Mariska glanced over at Jack—and over at Ruger, who hadn’t yet stirred.
“Find them,” Ian repeated, but he gentled his voice. “And then we start thinking this thing through from the top.”
Mariska went
to work.
* * *
Ruger’s arm hurt. So did his face, stinging along the newly exposed surface where maybe he shouldn’t have shaved his beard after all. He grumbled to himself, bearish sounds of dissatisfaction.
“Ruger.” That single word held relief and maybe a little bit of something else. Sorrow.
He cracked his eyes open to find he was leaning against the office partition with Mariska kneeling beside him. He gave her a bleary and suspicious look. “You hit me.”
“I did,” she said promptly, and still the sorrow hid behind her eyes. “Don’t make me do it again.”
He remembered, then—how natural it had been to respond to the crisis by sinking into that healing trance. He couldn’t remember what had happened then, but he could guess. The skin of his upper lip felt cool and scrubbed; his neck itched beneath his ear, and when he touched it, his fingers came away damp with almost-dried blood. “Hell,” he said. “Maybe I do need protection. From myself.”
“Maybe you do,” she told him, but she looked no less sad. “Ruger, I’m really sorry. I feel like I keep saying that, but...this is different. I get it now. Watching you work—”
“Try to work,” he said, and couldn’t hide that bitterness.
“Watching you,” she repeated. “Seeing what you’ve lost...” She shook her head, dark-chocolate eyes full of regret. “And I came in and yanked the rest of it away.”

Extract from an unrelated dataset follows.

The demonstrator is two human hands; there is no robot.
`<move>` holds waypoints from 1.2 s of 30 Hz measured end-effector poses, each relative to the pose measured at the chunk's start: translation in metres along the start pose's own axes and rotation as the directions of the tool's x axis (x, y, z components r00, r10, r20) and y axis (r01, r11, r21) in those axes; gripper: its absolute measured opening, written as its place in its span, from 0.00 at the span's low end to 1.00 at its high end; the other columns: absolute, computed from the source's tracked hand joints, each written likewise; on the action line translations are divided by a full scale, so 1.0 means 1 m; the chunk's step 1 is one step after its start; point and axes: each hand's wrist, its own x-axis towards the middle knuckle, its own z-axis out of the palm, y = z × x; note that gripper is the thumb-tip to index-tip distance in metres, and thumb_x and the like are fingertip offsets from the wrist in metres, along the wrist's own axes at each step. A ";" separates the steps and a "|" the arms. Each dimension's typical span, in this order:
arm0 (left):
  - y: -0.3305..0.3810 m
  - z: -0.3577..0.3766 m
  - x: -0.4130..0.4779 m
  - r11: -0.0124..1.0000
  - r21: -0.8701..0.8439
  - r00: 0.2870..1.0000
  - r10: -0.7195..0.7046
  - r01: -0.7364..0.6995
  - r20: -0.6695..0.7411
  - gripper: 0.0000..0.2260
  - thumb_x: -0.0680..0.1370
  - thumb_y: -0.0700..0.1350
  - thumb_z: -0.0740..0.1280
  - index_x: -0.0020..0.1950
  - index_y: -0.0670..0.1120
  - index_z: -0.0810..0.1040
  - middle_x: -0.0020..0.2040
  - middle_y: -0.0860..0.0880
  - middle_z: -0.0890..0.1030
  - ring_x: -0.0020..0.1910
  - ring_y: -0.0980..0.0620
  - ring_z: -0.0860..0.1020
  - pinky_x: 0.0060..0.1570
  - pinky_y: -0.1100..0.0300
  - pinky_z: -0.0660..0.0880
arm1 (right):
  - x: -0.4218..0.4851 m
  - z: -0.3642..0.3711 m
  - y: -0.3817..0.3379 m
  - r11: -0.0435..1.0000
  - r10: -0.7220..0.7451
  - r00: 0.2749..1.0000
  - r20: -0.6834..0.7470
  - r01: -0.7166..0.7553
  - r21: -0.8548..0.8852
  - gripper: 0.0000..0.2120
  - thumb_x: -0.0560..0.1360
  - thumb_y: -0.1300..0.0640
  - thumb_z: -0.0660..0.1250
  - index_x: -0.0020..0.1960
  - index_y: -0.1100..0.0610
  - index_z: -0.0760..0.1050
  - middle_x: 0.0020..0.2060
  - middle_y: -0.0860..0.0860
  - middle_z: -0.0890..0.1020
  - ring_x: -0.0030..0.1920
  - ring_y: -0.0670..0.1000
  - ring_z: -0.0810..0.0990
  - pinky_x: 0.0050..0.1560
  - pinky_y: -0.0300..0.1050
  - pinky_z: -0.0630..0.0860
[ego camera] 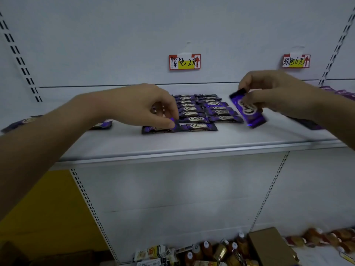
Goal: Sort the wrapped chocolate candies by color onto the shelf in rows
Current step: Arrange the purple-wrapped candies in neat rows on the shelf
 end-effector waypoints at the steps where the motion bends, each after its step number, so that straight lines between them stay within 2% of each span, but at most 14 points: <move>1: 0.003 0.001 0.002 0.999 0.017 0.999 0.030 -0.029 -0.033 0.10 0.70 0.59 0.68 0.48 0.57 0.80 0.43 0.59 0.79 0.44 0.59 0.77 0.49 0.57 0.74 | -0.001 -0.001 -0.001 0.996 0.022 1.000 -0.005 -0.022 0.092 0.09 0.75 0.72 0.61 0.44 0.58 0.70 0.35 0.58 0.78 0.28 0.46 0.77 0.27 0.31 0.72; 3: 0.009 0.004 0.006 0.995 0.041 0.994 0.094 -0.092 -0.052 0.13 0.71 0.59 0.66 0.51 0.57 0.80 0.46 0.59 0.78 0.46 0.59 0.77 0.50 0.59 0.73 | -0.003 -0.004 0.001 0.980 0.056 0.997 0.045 -0.064 0.188 0.09 0.75 0.71 0.62 0.48 0.59 0.71 0.36 0.58 0.80 0.33 0.53 0.81 0.33 0.37 0.79; 4: 0.012 0.006 0.009 0.991 0.055 0.991 0.127 -0.124 -0.044 0.15 0.71 0.60 0.64 0.53 0.56 0.80 0.48 0.59 0.78 0.47 0.59 0.77 0.51 0.58 0.73 | -0.004 -0.005 0.003 0.985 0.064 0.995 0.078 -0.075 0.157 0.10 0.75 0.70 0.62 0.52 0.58 0.72 0.36 0.57 0.81 0.36 0.55 0.83 0.37 0.40 0.80; 6: 0.016 0.010 0.013 0.981 0.081 0.984 0.176 -0.175 -0.008 0.17 0.72 0.61 0.61 0.55 0.56 0.80 0.52 0.56 0.78 0.50 0.57 0.77 0.54 0.53 0.74 | -0.006 -0.006 0.008 0.993 0.030 0.991 0.133 -0.014 -0.118 0.10 0.74 0.68 0.65 0.52 0.56 0.75 0.38 0.56 0.83 0.39 0.54 0.83 0.40 0.44 0.80; 8: 0.018 0.014 0.017 0.975 0.105 0.981 0.194 -0.196 0.025 0.18 0.73 0.61 0.61 0.57 0.55 0.80 0.54 0.56 0.79 0.52 0.56 0.78 0.56 0.52 0.73 | -0.007 -0.004 0.014 0.879 -0.006 0.985 0.175 0.089 -0.468 0.08 0.73 0.61 0.68 0.47 0.49 0.78 0.40 0.50 0.82 0.41 0.51 0.80 0.42 0.42 0.76; 9: 0.018 0.015 0.019 0.974 0.114 0.980 0.194 -0.197 0.034 0.17 0.73 0.60 0.62 0.57 0.55 0.80 0.53 0.58 0.78 0.52 0.56 0.77 0.56 0.53 0.73 | -0.008 -0.003 0.017 0.816 -0.019 0.985 0.172 0.115 -0.566 0.06 0.72 0.57 0.69 0.46 0.47 0.78 0.41 0.46 0.80 0.41 0.48 0.78 0.42 0.38 0.73; 10: 0.018 0.016 0.020 0.974 0.119 0.981 0.192 -0.195 0.037 0.17 0.73 0.59 0.62 0.57 0.55 0.80 0.52 0.60 0.77 0.52 0.57 0.77 0.56 0.54 0.73 | -0.009 -0.002 0.017 0.798 -0.033 0.987 0.158 0.121 -0.590 0.05 0.71 0.53 0.69 0.46 0.45 0.77 0.42 0.43 0.79 0.42 0.46 0.76 0.42 0.34 0.71; 13: 0.018 0.017 0.022 0.974 0.122 0.982 0.187 -0.189 0.027 0.16 0.73 0.56 0.63 0.57 0.55 0.80 0.50 0.61 0.76 0.51 0.58 0.77 0.56 0.58 0.73 | -0.013 0.000 0.015 0.860 -0.040 0.983 0.180 0.125 -0.496 0.10 0.67 0.42 0.69 0.48 0.42 0.79 0.47 0.41 0.77 0.47 0.44 0.76 0.48 0.36 0.72; 15: 0.017 0.017 0.022 0.975 0.121 0.982 0.186 -0.188 0.026 0.16 0.73 0.57 0.63 0.57 0.55 0.80 0.51 0.60 0.77 0.51 0.59 0.76 0.56 0.59 0.73 | -0.013 0.003 0.016 0.865 -0.051 0.972 0.229 0.158 -0.477 0.09 0.68 0.46 0.70 0.48 0.43 0.81 0.45 0.43 0.80 0.47 0.45 0.77 0.49 0.40 0.73; 18: 0.016 0.017 0.023 0.976 0.124 0.983 0.180 -0.182 0.025 0.15 0.73 0.57 0.63 0.56 0.56 0.80 0.50 0.62 0.77 0.50 0.61 0.75 0.55 0.62 0.72 | -0.010 0.009 0.020 0.855 -0.085 0.976 0.199 0.174 -0.489 0.06 0.71 0.52 0.70 0.48 0.45 0.81 0.42 0.45 0.81 0.44 0.47 0.78 0.50 0.46 0.74; 22: 0.014 0.017 0.025 0.984 0.114 0.990 0.140 -0.137 -0.019 0.17 0.74 0.59 0.61 0.57 0.55 0.80 0.48 0.62 0.76 0.50 0.60 0.76 0.56 0.59 0.72 | -0.005 0.014 0.017 0.871 -0.109 0.982 0.157 0.170 -0.460 0.11 0.70 0.47 0.67 0.50 0.47 0.81 0.47 0.45 0.80 0.47 0.45 0.78 0.53 0.48 0.75; 25: 0.008 0.019 0.028 0.989 0.123 0.996 0.083 -0.081 -0.013 0.14 0.78 0.56 0.62 0.61 0.53 0.78 0.57 0.56 0.79 0.56 0.57 0.75 0.61 0.55 0.70 | -0.002 0.012 0.018 0.865 -0.090 0.980 0.175 0.164 -0.475 0.13 0.70 0.45 0.65 0.52 0.45 0.81 0.51 0.45 0.79 0.51 0.44 0.77 0.57 0.49 0.74; 29: 0.008 0.023 0.030 0.989 0.117 0.996 0.084 -0.089 0.043 0.14 0.80 0.51 0.60 0.62 0.50 0.79 0.60 0.53 0.78 0.59 0.56 0.74 0.63 0.56 0.68 | -0.001 0.011 0.021 0.856 -0.074 0.978 0.197 0.163 -0.491 0.10 0.71 0.46 0.66 0.51 0.42 0.80 0.50 0.41 0.80 0.51 0.44 0.77 0.58 0.52 0.73; 36: 0.009 0.023 0.032 0.987 0.127 0.995 0.088 -0.094 0.053 0.15 0.80 0.52 0.59 0.62 0.50 0.79 0.61 0.53 0.76 0.59 0.57 0.72 0.63 0.61 0.66 | 0.003 0.012 0.021 0.848 -0.101 0.978 0.181 0.180 -0.498 0.14 0.71 0.43 0.63 0.53 0.45 0.79 0.52 0.45 0.79 0.53 0.45 0.77 0.59 0.53 0.72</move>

“Don’t,” he said, more harshly than he meant to—simply because she hit too close to home, and he couldn’t deal with it. Not here, in the middle of an active operation, the team all around them and Jack dead not far away. He pushed back at the twist of pain in his throat.

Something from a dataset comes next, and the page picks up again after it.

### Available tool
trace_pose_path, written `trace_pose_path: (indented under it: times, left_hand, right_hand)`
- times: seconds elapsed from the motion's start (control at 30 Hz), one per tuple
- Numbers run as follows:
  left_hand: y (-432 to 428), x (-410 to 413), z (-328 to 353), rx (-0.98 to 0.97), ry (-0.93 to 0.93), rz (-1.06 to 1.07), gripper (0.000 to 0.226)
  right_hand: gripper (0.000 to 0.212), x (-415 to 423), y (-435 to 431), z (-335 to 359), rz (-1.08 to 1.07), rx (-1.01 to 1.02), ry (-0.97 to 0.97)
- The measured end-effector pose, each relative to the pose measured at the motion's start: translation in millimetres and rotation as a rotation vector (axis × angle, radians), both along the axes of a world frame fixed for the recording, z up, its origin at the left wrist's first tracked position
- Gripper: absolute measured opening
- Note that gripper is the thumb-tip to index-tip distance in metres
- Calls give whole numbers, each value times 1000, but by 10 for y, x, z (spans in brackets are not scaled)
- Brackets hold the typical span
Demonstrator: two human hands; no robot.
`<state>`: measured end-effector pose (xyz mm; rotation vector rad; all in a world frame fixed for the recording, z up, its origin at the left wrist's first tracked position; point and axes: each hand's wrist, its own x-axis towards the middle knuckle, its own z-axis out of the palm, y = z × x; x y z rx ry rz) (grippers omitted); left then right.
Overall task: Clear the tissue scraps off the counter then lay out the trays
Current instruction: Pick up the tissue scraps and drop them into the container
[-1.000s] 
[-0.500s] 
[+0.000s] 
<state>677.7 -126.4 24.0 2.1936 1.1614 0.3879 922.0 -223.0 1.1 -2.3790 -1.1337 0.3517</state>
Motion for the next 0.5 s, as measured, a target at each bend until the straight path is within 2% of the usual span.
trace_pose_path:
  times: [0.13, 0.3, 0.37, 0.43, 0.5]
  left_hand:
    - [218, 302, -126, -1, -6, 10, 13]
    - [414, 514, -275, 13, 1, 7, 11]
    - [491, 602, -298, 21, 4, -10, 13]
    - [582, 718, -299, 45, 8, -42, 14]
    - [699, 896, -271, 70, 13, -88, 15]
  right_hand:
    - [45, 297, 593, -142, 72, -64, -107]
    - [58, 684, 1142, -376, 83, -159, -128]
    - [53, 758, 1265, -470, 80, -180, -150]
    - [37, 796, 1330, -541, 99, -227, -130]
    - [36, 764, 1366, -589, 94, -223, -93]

She took a breath, almost said something...sat back on her heels. “I can’t fix all that now. I can only do the job I was sent here to do.” She made a face, sent him a slantwise look. “And I will stop you the next time you do something like that.”
“You’d probably better.” It should have been the end of the conversation—Ruger with his thoughts still dazed, Mariska with the headache that obviously wouldn’t quit, Ian and what remained of his team muttering in the background. But neither of them moved, and after a moment, Ruger reached out to put a hand over hers.